Zuwendungen
Die ältere Patientin im Nachbarbett war sehr krank und sehr unruhig. Sie warf sich im Bett von einer Seite auf die andere, ihre Beine kämpften ständig mit der Bettdecke, dabei redete sie immer laut vor sich hin, sogar nachts, ja, besonders nachts vor dem Einschlafen. Ich lauschte, ob ich irgendetwas davon verstehen könnte. Sprach sie portugiesisch? Oder waren es nur irgendwelche Laute?
Diese Dona Odilia hatte eine sehr angenehme Stimme und sie sprach freundlich wie eine Lehrerin oder Kindergärtnerin, die einem Kind etwas erklärt oder vorliest. Ihr Gemurmel und Gerede störte mich nicht, es erschien mir nur so rätselhaft, als gebe es noch irgendwo eine Sprache, die keiner von uns versteht. Man müsste sich die Zeit für ein langes Gespräch nehmen, sich neben die Kranke setzen und sie befragen oder ihr antworten. Aber die Schwestern, die sie aufopfernd umsorgten, konnten natürlich nicht stundenlang neben ihr sitzen und Händchen halten. Sie gaben sich schon sehr viel Mühe und brauchten viel Zeit und Geduld, sie bei der Einnahme der Mahlzeiten zu unterstützen.
Ich erinnerte mich lebhaft an die Fütterung unserer Zwillinge, die alle Tricks anwendeten, um diese Nahrungsaufnahme so langwierig und doch so kurzweilig, wie sie es wollten, zu gestalten. Wie schön, wenn dann die Großmutter mit Engelsgeduld und ohne Zeitdruck den Löffel nahm und die beiden fütterte, indem sie wunderbare Begleitgeschichten erzählte und manche Versprechen machte: „So, nun noch dieses Löffelchen und dann…“
Eines Sonntags kam eine Volontärin oder „Grüne Dame“, wie man diese freiwilligen Helferinnen in Deutschland nennt.

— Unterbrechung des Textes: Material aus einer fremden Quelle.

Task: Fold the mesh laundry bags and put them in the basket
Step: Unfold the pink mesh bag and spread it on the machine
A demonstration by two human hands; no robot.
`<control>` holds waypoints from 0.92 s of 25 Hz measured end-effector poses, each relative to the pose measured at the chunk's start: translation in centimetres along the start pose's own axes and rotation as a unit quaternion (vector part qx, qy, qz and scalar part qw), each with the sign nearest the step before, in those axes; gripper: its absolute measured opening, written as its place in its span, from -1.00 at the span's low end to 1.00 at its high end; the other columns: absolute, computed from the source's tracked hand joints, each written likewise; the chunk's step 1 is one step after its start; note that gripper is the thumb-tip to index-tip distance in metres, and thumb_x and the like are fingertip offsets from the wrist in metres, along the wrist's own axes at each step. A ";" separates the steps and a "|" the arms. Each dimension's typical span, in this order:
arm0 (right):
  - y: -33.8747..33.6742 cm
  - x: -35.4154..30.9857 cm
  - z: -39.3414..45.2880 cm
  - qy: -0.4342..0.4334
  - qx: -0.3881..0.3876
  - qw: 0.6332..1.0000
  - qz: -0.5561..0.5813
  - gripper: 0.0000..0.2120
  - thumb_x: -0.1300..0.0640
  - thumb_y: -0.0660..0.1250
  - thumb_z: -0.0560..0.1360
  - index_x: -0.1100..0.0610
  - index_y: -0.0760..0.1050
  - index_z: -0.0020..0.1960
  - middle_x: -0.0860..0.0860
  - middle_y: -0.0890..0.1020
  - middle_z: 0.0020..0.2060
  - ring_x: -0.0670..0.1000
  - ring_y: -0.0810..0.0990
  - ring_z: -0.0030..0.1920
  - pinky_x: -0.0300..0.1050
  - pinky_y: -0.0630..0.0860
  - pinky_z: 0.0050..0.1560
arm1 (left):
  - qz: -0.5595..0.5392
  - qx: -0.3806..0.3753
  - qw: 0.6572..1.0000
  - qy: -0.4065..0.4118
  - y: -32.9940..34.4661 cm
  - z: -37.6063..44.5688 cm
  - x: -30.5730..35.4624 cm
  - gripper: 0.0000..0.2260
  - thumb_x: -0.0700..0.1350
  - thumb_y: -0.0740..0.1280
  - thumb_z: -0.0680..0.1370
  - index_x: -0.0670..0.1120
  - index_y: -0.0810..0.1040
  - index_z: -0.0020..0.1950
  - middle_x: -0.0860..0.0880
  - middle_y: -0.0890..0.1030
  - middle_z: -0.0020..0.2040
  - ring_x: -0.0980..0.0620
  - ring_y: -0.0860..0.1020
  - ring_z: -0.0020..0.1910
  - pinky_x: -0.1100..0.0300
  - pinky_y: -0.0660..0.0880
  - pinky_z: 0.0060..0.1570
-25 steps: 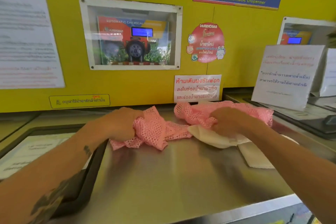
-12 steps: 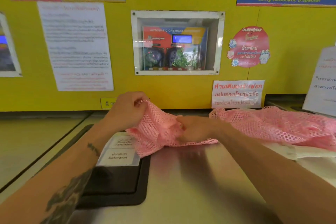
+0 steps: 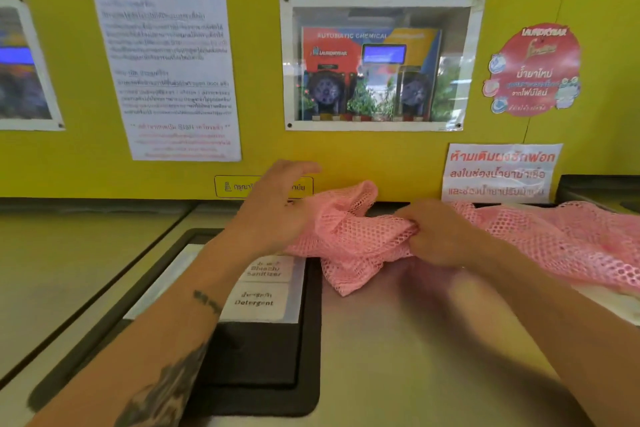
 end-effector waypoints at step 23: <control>-2.0 -2.5 -2.3 -0.003 0.091 0.995 0.027 -0.82 0.20 0.36 0.42 -0.05 0.62 -0.07 -0.08 0.67 -0.10 0.05 0.60 -0.06 -0.01 0.51 -0.03 | 0.255 -0.253 0.928 -0.101 4.5 -2.3 -3.6 -0.66 -0.01 0.24 0.49 0.15 0.41 0.27 0.01 0.52 0.29 -0.10 0.49 0.25 -0.19 0.39 0.29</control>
Point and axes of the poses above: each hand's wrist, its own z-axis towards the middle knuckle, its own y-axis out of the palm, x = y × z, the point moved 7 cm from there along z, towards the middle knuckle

Sie war sehr freundlich und zurückhaltend, ging den Kranken ein wenig zur Hand und durfte dann die Schwester beim Abendessen ablösen.

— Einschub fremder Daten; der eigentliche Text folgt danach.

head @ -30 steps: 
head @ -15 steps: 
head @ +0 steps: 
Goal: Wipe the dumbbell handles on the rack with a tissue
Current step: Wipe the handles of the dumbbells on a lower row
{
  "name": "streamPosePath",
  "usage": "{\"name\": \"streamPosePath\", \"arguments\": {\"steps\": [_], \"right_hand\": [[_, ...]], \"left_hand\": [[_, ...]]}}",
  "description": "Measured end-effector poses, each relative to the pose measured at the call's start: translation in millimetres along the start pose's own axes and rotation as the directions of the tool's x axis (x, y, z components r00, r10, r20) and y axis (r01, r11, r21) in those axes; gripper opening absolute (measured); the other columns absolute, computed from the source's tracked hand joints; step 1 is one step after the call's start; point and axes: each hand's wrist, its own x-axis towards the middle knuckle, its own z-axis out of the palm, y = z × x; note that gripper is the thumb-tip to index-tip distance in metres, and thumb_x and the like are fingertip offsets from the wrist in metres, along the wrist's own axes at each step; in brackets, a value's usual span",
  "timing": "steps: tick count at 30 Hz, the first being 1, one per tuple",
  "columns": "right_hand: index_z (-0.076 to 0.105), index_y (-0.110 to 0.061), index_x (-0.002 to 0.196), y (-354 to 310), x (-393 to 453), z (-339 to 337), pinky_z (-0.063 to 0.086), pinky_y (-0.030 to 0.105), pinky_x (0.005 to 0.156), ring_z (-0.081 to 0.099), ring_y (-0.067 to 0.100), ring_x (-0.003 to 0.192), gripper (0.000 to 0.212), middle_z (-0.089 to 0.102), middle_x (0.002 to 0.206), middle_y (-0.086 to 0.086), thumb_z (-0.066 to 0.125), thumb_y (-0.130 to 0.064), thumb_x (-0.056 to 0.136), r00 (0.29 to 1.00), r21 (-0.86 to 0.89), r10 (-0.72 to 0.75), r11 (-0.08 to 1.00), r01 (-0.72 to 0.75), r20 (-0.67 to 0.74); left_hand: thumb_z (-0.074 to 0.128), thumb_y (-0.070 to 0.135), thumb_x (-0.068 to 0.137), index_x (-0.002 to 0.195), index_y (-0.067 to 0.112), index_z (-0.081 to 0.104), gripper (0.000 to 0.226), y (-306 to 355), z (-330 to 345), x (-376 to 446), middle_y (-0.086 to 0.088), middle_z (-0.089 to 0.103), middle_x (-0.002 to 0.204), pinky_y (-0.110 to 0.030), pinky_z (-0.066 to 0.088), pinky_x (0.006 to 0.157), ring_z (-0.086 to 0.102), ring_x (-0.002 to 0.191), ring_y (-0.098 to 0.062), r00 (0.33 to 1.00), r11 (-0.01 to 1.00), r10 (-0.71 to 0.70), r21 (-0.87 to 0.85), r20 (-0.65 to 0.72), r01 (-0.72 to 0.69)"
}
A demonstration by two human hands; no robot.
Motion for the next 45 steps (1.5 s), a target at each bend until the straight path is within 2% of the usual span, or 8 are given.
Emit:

Sie verbrachte eine lange Zeit am Bett dieser älteren Dame, indem sie ihr Löffel für Löffel das Essen mit vielen lieben Worten reichte: „Und nun kommt noch ein bisschen Kartoffelbrei mit Gemüse, das wird Ihnen besonders gut schmecken, Dona Odilia, so ein feines Gemüse mögen Sie doch sicher gerne essen. Und jetzt ist kaum noch etwas von dem zarten Fleisch übrig. Der Teller ist fast leer und blank, man sagt dann, dass morgen die Sonne scheint. Ja, sehr gut, Dona Odilia, essen Sie nur, so ist es gut. Dann kommen Sie wieder zu Kräften, das Essen macht Sie stark und gesund, Dona Odilia ….“.
In dieser Nacht hat Dona Odilia ruhig durchgeschlafen und kein einziges Wort gemurmelt.